COS Migration

Last updated: 2020-06-11 18:53:11

    Feature

    COS Migration is an all-in-one tool that integrates COS data migration feature. Users can quickly migrate data from various sources to COS through simple configurations and steps. It has the following features:

    • Diverse data sources:
      • Local data: migrate locally stored data to COS.
      • Other cloud storage services: Currently, it supports migration from AWS S3, Alibaba Cloud OSS, and Qiniu to COS. More services will be supported in the future.
      • URL list: download and migrate data from specified URLs to COS.
      • Bucket replication: data can be replicated among COS buckets. Cross-account and cross-region replication is supported.
    • Resume upload from breakpoints: resume uploads from breakpoints is supported. For large files, if the upload exits halfway or service failure occurs, you can run the tool again to resume the upload.
    • Multipart upload: an object can be uploaded to COS by parts.
    • Parallel upload: multiple objects can be uploaded at the same time.
    • Migration verification: migrated objects can be verified.
    • COS Migration only supports UTF-8 encoding.
    • If you use this tool to upload a file whose name already exists, the older file will be overwritten. File name duplication cannot be checked.

    Operating Environment

    System environment

    Windows, Linux, and macOS.

    Software requirements

    • JDK 1.8 X64 or above. For more information on JDK installation and configuration, see Java.

    Directions

    1. Get the tool

    Download COS Migration here.

    2. Decompress the package

    Windows

    Decompress the package and save it to a directory, for example:

    C:\Users\Administrator\Downloads\cos_migrate
    

    Linux

    Decompress the package and save it to a directory, for example:

    unzip cos_migrate_tool_v5-master.zip && cd cos_migrate_tool_v5-master
    

    Migration tool structure

    The structure of the properly decompressed COS Migration tool is as follows:

    COS_Migrate_tool
    |——conf  #Directory of the configuration file
    |   |——config.ini  #Migrate the configuration file
    |——db    #Store the record of successful migrations
    |——dep   #JAR package complied by the main logic of the program
    |——log   #Log generated during tool execution
    |——opbin #Script for compiling
    |——src   #Source code of the tool
    |——tmp   #Temporary file storage directory
    |——pom.xml #Project configuration file
    |——README  #Readme document
    |——start_migrate.sh  #Migration startup script for Linux
    |——start_migrate.bat #Migration startup script for Windows
    
    • The db directory mainly records the IDs of files successfully migrated by the tool. Each migration job will first compare the records in db directory. If the ID of the current file has already been recorded, the current file will be skipped, otherwise it will be migrated.
    • The log directory keeps all the logs generated during tool migration. If an error occurs during migration, first check the error.log under this directory.

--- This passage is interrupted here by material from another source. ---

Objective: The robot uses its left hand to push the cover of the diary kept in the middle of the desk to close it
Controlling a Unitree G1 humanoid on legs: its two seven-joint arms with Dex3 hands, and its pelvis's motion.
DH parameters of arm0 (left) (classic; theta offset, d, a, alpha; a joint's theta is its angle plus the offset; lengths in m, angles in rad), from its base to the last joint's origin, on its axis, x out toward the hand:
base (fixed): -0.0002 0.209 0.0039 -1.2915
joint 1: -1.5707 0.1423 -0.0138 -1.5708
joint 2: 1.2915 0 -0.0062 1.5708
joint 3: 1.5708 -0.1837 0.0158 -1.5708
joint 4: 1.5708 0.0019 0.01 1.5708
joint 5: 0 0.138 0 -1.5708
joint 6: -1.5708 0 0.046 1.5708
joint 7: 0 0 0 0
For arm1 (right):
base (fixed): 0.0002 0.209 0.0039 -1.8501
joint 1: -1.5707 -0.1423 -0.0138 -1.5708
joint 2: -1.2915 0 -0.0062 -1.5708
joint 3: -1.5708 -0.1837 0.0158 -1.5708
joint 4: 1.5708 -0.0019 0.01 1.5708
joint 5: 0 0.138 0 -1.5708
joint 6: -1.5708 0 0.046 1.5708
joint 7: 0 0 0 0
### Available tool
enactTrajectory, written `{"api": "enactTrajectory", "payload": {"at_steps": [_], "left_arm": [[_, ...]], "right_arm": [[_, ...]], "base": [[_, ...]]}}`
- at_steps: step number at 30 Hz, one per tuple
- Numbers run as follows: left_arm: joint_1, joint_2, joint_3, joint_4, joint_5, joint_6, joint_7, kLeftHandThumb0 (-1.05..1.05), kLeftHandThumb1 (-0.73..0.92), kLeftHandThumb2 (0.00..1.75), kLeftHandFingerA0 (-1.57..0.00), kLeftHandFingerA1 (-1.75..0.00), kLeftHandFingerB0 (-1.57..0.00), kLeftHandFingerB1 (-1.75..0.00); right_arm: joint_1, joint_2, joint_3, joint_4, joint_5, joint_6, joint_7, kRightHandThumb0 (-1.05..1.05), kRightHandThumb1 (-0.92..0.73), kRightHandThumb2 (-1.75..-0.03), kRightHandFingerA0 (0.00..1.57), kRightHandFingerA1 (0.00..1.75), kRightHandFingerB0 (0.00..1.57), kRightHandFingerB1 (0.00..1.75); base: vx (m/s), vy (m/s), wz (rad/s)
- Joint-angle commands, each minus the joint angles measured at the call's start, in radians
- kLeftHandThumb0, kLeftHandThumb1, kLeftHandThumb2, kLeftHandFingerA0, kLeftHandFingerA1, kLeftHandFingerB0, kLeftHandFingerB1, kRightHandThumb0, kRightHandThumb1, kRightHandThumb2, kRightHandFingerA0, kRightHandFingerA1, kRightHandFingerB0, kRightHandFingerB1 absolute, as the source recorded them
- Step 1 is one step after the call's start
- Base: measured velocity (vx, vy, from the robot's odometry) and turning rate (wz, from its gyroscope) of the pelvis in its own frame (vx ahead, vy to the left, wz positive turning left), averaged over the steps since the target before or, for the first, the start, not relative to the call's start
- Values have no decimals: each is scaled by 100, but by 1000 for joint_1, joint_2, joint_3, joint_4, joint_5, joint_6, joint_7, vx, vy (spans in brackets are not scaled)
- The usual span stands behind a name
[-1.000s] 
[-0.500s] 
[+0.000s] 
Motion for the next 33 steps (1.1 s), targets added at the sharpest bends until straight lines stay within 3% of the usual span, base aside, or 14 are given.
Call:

    3. Modify the config.ini file

    Before running the migration startup script, modify the config.ini file (path: ./conf/config.ini) first. This file contains the following parts:

    3.1 Configure the migration type

    type indicates the migration type, which is filled in by users based on their migration needs. For example, to migrate local data to COS, users need to configure type=migrateLocal for [migrateType].

    [migrateType]
    type=migrateLocal
    

    Currently, the following migration types are supported:

    migrateType Description
    migrateLocal From local system to COS
    migrateAws From AWS S3 to COS
    migrateAli From Alibaba Cloud OSS to COS
    migrateQiniu From Qiniu to COS
    migrateUrl From download URL to COS
    migrateBucketCopy From source bucket to destination bucket
    migrateUpyun From UpYun to COS

    3.2 Configure the migration job

    You can configure a migration job based on your actual needs, including information configuration for the destination COS and job-related configurations.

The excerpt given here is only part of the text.